Love Life, grandchildren are one of those things you pray for that's much better than what you wanted.
greenheron, I'm so glad that you got that from your mom. My mom went to therapy last year and things started to change. It's even better since my dad died, and now she hugs me all the time. I'm really lucky that she's still here.
rita, I wish dads had to try to understand their kids, but, it is what it is. Being a grandma is much better than being a mom, wife, or any career. Maybe I should give myself a title on my bio, I love being a grandma.
I am so glad you are happy.
You are doing important work, the most important...
Your post was exquisitely crafted as usual.
Gut wrenching, as usual.
I could picture the old man looking up at you, and apologizing.
I artificially extended my own poor dad's life,
much against my sisters' wishes.

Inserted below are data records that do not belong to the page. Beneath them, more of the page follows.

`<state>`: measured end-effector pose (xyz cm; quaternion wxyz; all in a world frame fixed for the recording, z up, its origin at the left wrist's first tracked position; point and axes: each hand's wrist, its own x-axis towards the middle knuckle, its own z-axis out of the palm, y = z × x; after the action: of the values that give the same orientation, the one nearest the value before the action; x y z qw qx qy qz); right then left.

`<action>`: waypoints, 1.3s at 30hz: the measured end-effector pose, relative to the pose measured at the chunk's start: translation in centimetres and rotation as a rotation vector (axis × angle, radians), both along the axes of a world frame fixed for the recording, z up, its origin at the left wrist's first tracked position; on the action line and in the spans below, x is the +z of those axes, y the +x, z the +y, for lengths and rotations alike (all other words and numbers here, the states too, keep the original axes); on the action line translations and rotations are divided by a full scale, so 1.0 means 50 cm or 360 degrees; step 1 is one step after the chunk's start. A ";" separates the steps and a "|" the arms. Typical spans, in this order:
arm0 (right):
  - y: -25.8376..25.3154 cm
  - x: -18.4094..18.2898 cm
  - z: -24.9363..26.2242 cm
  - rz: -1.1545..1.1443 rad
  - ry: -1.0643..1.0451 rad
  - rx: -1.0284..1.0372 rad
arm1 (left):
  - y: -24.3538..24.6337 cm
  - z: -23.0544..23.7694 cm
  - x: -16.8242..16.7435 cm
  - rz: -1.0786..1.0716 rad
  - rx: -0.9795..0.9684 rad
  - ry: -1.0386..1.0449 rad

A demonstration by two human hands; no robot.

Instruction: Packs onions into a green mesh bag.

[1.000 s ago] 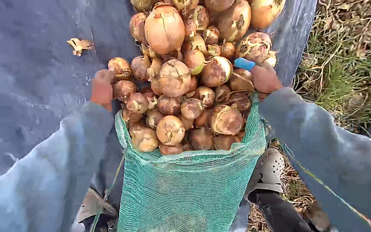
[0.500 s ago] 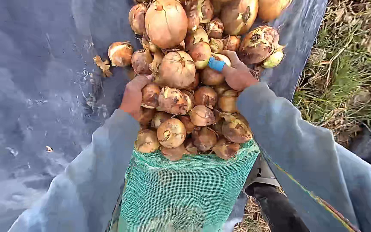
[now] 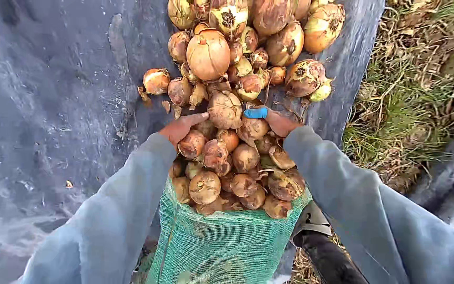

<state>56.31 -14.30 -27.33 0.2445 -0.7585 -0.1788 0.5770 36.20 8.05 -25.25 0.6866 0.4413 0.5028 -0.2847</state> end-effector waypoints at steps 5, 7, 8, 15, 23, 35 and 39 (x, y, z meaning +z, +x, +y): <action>-0.071 0.005 -0.035 0.0136 -0.0055 -0.0118 | -0.045 -0.017 -0.017 -0.0312 -0.0460 0.0153; -0.098 0.029 -0.046 0.0210 -0.0166 -0.0153 | -0.064 -0.028 -0.018 -0.0372 -0.0626 0.0186; -0.116 0.040 -0.058 0.0242 -0.0209 -0.0152 | -0.074 -0.039 -0.015 -0.0403 -0.0708 0.0180; -0.321 0.095 -0.228 0.0452 -0.0547 -0.0058 | -0.151 -0.280 0.083 -0.0266 -0.1280 0.0013; -0.520 0.361 -0.372 0.0466 -0.0829 0.0516 | -0.335 -0.519 0.280 -0.0027 -0.1943 0.0049; -0.136 0.010 -0.070 -0.0570 -0.0651 -0.0261 | -0.188 -0.072 -0.048 0.0372 -0.0536 0.1481; -0.125 -0.023 -0.040 -0.0802 -0.0604 0.0042 | -0.203 -0.067 -0.080 0.0087 -0.0185 0.1211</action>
<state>50.08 -16.30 -28.46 0.0392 -0.9072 -0.1328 0.3972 26.04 4.70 -29.23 0.4429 0.6846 0.5646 -0.1278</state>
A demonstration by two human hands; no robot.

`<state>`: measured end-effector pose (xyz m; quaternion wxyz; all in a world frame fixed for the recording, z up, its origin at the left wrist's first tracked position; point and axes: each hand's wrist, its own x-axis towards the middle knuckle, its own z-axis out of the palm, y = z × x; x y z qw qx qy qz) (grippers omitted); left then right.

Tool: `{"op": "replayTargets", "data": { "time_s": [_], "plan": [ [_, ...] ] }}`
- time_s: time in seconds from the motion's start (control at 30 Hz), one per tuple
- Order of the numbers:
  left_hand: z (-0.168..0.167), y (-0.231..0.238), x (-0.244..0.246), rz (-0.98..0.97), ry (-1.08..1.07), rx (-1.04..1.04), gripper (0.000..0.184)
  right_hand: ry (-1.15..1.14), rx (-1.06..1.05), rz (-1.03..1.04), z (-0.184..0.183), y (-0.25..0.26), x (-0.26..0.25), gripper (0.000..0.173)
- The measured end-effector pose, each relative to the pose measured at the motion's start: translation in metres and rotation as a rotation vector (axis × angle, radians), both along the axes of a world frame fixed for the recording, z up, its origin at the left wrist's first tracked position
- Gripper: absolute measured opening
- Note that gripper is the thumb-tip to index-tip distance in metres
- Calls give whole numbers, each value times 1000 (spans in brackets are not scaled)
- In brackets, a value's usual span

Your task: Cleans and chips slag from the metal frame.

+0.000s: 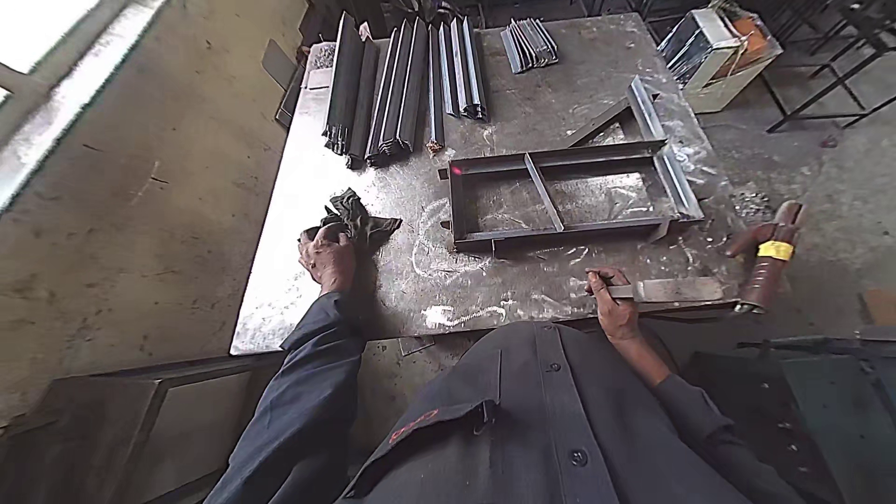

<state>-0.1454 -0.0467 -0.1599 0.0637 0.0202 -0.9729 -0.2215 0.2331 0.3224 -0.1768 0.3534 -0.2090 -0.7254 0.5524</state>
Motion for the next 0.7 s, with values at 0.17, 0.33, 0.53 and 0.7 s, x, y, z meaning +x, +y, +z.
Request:
{"op": "replayTargets", "data": {
  "time_s": [0.17,0.33,0.53,0.7],
  "plan": [
    [-1,-1,-1,1,3,3,30,-6,9,-23,-3,1,0,15],
    [4,0,-1,119,43,277,34,28,-30,-22,1,0,-1,14],
    [55,49,-12,-243,90,287,37,14,-32,-60,6,-2,-1,14],
    [65,144,-58,-556,-95,183,32,-22,-23,-100,8,-4,-4,16]
  ]
}}
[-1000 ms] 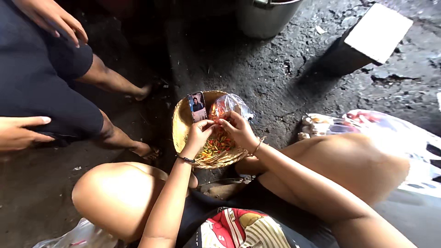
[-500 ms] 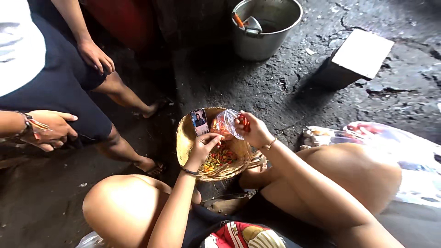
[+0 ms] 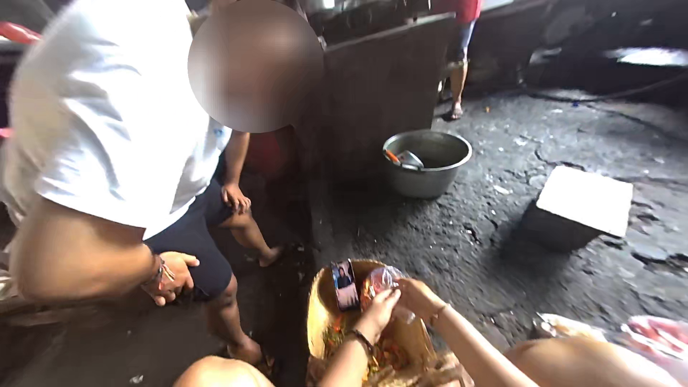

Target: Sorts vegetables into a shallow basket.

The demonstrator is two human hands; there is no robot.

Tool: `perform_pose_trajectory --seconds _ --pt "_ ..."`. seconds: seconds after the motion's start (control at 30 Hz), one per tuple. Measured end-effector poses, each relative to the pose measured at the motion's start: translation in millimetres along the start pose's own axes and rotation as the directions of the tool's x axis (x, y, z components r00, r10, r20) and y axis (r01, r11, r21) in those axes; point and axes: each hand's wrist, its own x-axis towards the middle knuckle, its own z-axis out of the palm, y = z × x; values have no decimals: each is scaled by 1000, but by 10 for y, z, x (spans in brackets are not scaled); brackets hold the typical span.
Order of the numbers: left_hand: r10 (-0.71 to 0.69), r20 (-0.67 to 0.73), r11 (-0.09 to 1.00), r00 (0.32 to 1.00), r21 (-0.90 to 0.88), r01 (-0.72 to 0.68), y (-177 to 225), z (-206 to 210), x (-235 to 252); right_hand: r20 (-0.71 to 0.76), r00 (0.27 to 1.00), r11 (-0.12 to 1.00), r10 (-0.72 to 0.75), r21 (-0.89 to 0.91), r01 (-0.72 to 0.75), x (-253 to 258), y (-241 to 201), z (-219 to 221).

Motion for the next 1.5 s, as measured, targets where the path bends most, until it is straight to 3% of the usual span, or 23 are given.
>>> perform_pose_trajectory --seconds 0.13,0.4,0.53,0.8,0.9,1.0,1.07,1.17,1.3,1.5 --pt "34 -163 999 986 16 -32 102 111 87 -30 996 997 -82 -11 81 83 4 24" --pt "60 -7 994 998 89 -59 254 -154 -227 -71 957 957 -281 -95 274 28 -70 -45" --pt "28 -16 983 999 182 -24 443 -380 -580 -95 920 922 -381 -117 369 -108 -131 -104" --pt "267 -125 900 956 386 -201 643 -957 -1510 -51 782 781 -621 -127 612 -755 -828 -79" --pt "403 -223 856 887 436 -280 638 -1151 -1824 -69 690 692 -721 -120 712 -997 -1184 -142" --pt "603 -295 730 741 578 -364 549 -1379 -2125 -89 584 590 -807 -177 788 -1074 -1418 -314" --pt "708 -308 605 635 730 -320 453 -1531 -2283 -127 543 558 -830 -201 805 -1049 -1564 -434" --pt "725 -336 517 601 843 -152 285 -1738 -2434 -211 538 575 -816 -208 791 -1005 -1741 -548" --pt "669 -365 524 647 849 -63 221 -1905 -2420 -260 553 606 -792 -217 766 -827 -1967 -644" --pt "551 -491 703 675 708 -59 354 -1970 -2168 -317 597 668 -737 -207 714 -540 -2163 -784"
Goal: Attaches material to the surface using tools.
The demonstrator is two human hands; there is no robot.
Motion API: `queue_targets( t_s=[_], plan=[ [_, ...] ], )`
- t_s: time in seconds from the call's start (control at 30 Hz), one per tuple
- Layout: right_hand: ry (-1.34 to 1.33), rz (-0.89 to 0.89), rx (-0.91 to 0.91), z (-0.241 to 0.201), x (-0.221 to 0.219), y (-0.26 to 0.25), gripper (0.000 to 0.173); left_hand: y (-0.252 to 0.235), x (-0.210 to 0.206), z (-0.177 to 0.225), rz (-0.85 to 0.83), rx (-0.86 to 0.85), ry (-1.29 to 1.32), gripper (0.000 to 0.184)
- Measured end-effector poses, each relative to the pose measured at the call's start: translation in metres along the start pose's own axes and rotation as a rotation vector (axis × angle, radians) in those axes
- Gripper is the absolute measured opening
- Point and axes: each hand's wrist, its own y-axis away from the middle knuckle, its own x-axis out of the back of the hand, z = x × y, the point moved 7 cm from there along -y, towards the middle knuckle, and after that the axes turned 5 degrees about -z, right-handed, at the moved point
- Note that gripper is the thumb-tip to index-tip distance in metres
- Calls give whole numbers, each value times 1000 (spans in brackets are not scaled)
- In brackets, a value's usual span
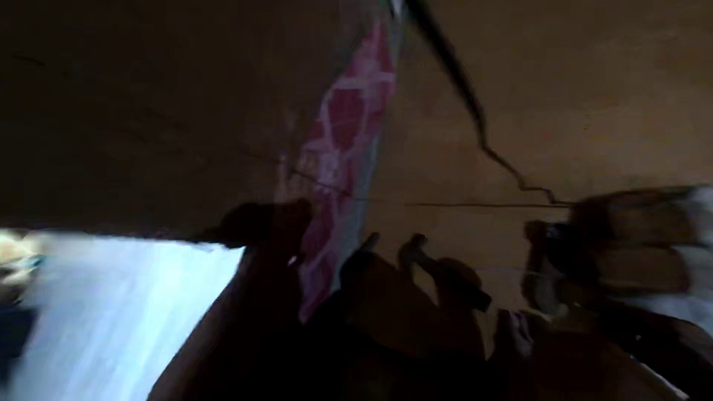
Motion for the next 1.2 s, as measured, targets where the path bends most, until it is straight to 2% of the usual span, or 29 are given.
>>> queue_targets(
  t_s=[0.03, 0.1, 0.13, 0.2, 0.3, 0.37, 0.43, 0.5, 0.57, 0.6, 0.7, 0.77, 0.83, 0.9, 1.0, 1.07, 1.2],
  plan=[
    [76, -74, 112, -24, -5, -11, 29, -39, -3, -2, -4, -9, -217, 46],
    [223, -151, 464, -71, -11, -29, 22, -111, -14, -1, -163, 9, -663, 69],
    [261, -226, 533, -103, -15, -36, 22, -132, -17, 1, -187, 28, -791, 84],
    [360, -368, 627, -165, -31, -51, 20, -143, -18, 2, -178, 33, -872, 95],
    [507, -554, 749, -234, -77, -87, 21, -136, -21, 0, -89, -49, -854, 93],
    [610, -593, 743, -273, -107, -121, 24, -128, -20, -1, 44, -130, -868, 92],
    [631, -535, 683, -307, -128, -161, 27, -127, -19, 1, 29, -122, -958, 83],
    [424, -405, 672, -325, -136, -198, 29, -129, -17, 5, -33, -82, -1018, 75],
    [55, -263, 645, -312, -149, -219, 32, -128, -15, 6, -38, -70, -1012, 75],
    [-170, -205, 617, -299, -162, -222, 33, -124, -15, 6, -26, -78, -988, 74],
    [-776, -111, 543, -277, -213, -203, 37, -125, -12, 4, -3, -85, -827, 87],
    [-1013, -67, 566, -287, -237, -192, 35, -136, -17, -5, -20, -49, -815, 90],
    [-1150, -36, 588, -306, -248, -194, 38, -138, -15, -6, -47, -13, -871, 86],
    [-1214, -37, 619, -327, -244, -206, 47, -136, -11, -1, -11, -41, -876, 71],
    [-1307, 10, 571, -343, -237, -233, 46, -133, -10, 4, -25, -26, -876, 57],
    [-1355, 53, 549, -347, -233, -249, 42, -132, -7, 8, 36, -49, -911, 54],
    [-1446, 78, 529, -356, -225, -262, 50, -131, -7, 9, 84, -83, -928, 51]
  ],
)
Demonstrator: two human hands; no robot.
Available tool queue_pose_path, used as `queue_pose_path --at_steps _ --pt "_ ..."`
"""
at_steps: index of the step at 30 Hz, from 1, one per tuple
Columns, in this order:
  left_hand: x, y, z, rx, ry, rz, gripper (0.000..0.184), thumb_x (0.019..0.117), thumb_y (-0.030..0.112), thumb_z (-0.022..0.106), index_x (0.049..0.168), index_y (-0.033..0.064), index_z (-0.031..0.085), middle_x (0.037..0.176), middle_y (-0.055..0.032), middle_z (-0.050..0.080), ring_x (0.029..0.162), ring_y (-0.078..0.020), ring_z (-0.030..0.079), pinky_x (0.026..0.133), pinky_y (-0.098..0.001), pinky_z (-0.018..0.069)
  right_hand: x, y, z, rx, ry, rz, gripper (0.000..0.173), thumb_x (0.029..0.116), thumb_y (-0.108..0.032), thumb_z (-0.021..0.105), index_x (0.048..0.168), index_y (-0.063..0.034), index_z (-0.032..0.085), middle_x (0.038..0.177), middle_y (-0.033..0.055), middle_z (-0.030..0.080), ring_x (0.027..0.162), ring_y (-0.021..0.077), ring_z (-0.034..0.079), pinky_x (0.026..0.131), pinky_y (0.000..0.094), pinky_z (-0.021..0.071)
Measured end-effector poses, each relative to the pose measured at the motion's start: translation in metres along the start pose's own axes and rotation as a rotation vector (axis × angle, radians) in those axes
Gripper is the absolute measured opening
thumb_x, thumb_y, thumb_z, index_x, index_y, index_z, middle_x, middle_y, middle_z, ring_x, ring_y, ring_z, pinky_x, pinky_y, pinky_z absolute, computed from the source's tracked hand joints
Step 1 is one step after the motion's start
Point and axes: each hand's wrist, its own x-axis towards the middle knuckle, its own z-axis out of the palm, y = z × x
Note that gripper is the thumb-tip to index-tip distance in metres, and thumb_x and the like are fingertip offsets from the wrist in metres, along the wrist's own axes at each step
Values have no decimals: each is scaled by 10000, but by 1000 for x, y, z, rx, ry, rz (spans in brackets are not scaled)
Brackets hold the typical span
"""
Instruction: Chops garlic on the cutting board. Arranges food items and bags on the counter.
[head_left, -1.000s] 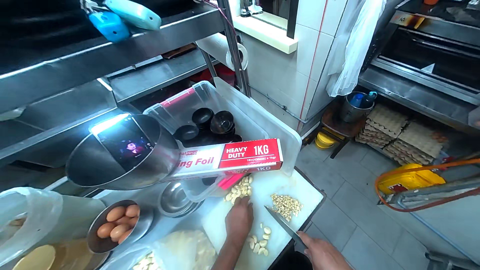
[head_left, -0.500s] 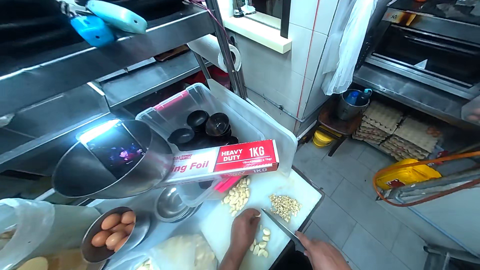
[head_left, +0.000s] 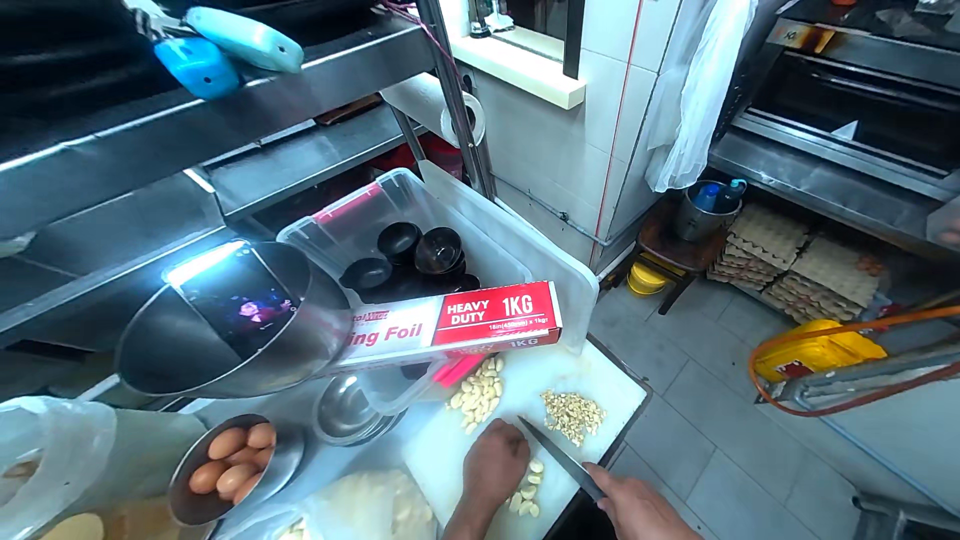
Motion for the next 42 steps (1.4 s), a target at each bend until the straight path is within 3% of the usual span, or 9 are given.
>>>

He was at death's door,
after my mom died, and only a tracheotomy would save him.
We got six months more of him.
He suddenly turned into a loving kissy old man.
A man who never told us he loved us, or hugged us,
now demanded big wet sloppy kisses .
My sister thanked me for giving her the extra time with dad.
The same sister who i had to fight to keep the old guy alive.
Oryoki, good thinking, I don't know why people resist the medications. It seems like having less suffering all the way around is the wise choice. Thank goodness for the hospice doctor and staff, it was a blessing to have the extra emotional support as well as the direction.